▶ **DATASET CONTENT**:
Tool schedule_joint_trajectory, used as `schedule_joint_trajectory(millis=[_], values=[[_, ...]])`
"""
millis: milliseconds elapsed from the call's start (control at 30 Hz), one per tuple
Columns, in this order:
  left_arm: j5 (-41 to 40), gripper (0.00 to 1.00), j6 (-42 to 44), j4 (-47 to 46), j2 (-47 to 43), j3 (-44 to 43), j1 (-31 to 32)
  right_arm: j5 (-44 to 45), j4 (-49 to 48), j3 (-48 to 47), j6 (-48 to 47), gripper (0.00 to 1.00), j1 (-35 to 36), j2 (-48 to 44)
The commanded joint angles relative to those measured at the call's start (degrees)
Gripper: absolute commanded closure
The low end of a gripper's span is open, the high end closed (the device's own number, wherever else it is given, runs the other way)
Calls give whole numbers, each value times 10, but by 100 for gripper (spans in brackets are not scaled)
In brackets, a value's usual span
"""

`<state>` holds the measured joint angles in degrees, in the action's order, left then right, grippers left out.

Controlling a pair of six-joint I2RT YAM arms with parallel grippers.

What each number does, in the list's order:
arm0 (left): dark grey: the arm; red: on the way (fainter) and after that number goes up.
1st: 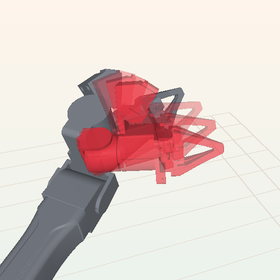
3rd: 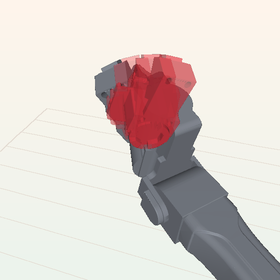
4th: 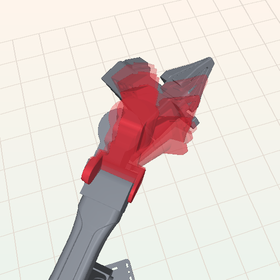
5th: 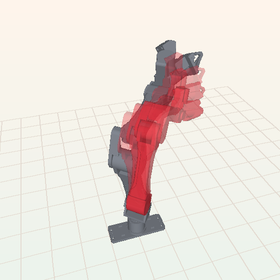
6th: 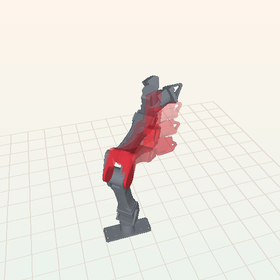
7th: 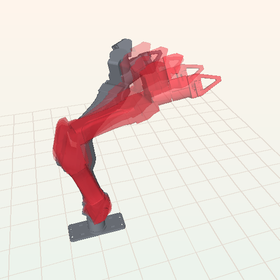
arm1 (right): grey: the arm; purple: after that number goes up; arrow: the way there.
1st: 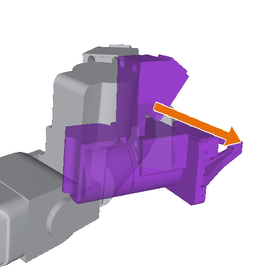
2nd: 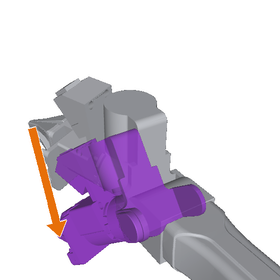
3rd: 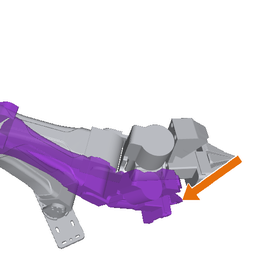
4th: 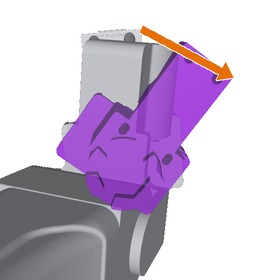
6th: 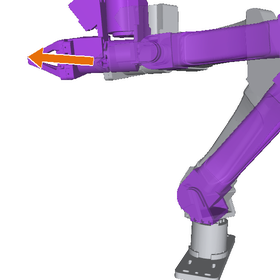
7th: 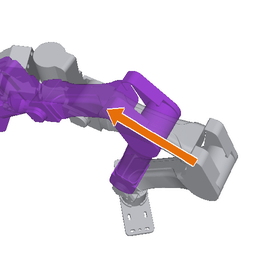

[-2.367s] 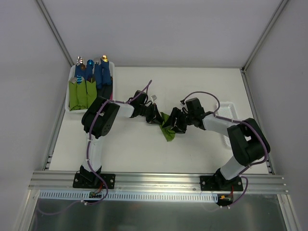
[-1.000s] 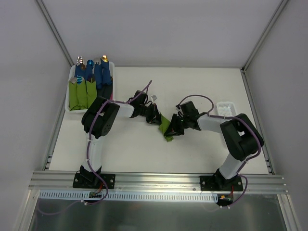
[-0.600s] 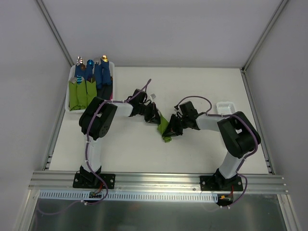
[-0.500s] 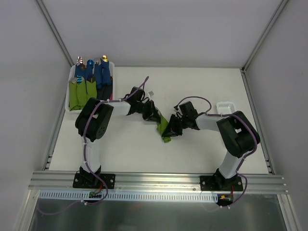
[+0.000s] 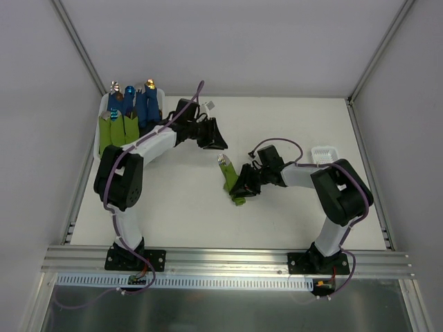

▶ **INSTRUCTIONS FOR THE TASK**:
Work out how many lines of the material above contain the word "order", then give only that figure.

▶ **OUTPUT OF THE EXERCISE**:
3